### Activity
For each line below with the word "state", write out a copy.

(Data extracted from a collection)

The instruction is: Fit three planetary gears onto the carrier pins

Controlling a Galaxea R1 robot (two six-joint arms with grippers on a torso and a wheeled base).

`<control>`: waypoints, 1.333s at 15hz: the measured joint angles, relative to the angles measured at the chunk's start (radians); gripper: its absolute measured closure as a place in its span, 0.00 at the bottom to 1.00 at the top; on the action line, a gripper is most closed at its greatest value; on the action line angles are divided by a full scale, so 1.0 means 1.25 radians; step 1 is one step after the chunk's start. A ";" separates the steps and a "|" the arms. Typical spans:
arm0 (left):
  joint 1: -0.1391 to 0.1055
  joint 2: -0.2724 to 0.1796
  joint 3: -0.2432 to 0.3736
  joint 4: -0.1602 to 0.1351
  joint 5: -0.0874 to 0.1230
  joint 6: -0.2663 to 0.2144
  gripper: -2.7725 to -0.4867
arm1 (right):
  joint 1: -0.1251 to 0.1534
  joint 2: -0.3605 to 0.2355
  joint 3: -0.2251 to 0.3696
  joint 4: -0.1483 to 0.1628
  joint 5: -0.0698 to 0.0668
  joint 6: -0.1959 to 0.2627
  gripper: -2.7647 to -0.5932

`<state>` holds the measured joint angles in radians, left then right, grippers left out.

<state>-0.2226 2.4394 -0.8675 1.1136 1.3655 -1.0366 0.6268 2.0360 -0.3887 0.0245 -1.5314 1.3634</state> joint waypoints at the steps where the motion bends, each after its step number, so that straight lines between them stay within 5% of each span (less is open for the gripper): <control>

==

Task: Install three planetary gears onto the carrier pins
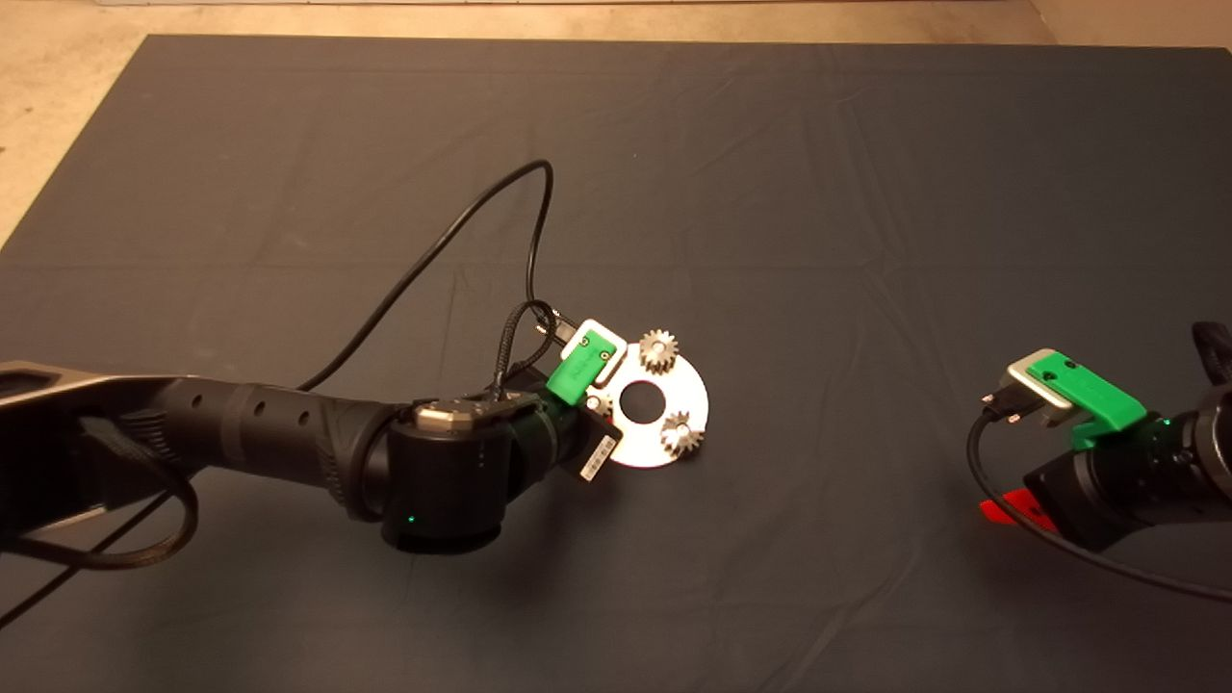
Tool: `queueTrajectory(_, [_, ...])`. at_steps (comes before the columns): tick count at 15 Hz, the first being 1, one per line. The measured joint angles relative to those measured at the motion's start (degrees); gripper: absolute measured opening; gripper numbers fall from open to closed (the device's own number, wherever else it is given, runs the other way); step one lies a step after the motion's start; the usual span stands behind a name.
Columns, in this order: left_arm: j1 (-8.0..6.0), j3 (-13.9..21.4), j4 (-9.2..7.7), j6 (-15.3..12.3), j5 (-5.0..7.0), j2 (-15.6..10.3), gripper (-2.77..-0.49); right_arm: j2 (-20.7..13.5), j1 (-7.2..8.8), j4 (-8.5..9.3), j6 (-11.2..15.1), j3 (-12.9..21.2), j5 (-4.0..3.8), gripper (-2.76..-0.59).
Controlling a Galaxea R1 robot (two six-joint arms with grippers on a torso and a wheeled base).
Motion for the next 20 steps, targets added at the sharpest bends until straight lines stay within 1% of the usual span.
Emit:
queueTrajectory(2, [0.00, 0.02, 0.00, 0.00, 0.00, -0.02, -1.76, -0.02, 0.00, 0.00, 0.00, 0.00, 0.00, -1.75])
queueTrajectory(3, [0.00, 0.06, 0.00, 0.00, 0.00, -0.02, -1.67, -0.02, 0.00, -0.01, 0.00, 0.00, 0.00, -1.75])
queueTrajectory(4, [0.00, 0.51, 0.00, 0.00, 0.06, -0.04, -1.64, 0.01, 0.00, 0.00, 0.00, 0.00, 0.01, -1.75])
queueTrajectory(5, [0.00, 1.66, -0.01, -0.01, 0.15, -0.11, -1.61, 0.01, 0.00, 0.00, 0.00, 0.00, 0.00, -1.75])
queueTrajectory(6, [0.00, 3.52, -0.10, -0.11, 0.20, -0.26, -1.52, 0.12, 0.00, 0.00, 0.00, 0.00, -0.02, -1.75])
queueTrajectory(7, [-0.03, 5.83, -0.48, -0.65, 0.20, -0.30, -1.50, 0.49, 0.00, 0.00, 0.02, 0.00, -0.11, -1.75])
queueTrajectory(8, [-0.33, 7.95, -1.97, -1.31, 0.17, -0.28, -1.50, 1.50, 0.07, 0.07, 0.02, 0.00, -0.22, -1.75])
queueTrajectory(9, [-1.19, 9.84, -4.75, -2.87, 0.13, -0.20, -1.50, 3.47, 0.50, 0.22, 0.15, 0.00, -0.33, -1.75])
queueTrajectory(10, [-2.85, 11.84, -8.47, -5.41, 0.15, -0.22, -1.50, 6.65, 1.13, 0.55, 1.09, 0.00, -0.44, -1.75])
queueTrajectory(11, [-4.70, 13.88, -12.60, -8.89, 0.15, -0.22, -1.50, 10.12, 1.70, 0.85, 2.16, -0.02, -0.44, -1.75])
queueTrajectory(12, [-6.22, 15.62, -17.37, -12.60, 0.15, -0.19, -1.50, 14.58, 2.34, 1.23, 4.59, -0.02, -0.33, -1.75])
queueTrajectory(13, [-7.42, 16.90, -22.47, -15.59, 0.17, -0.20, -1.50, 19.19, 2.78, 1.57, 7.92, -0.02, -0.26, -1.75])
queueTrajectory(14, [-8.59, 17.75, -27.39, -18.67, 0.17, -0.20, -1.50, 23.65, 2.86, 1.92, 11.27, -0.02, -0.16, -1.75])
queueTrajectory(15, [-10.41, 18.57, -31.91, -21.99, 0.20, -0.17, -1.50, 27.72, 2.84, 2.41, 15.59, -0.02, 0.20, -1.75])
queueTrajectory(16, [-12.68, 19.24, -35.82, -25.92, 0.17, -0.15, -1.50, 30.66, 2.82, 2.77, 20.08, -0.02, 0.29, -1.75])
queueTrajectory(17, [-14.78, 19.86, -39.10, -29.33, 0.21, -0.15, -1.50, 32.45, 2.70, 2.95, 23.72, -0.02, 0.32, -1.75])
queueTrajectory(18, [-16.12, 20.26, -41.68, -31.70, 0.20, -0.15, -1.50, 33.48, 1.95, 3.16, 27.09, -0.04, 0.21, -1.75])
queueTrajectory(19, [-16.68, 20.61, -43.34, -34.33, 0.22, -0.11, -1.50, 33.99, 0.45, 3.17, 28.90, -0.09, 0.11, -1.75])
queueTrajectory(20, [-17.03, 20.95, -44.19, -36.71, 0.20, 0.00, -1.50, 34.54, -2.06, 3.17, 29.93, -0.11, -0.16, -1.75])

### Solution for this problem
`<state>` holds the measured joint angles in radians, left then right, grippers left out.
<state>-0.2226 2.4394 -0.8675 1.1136 1.3655 -1.0366 0.6268 2.0360 -0.3887 0.0245 -1.5314 1.3634</state> joint waypoints at the steps where the motion bends, each after its step number, so that straight lines between them stay within 5% of each span (less is open for the gripper): <control>

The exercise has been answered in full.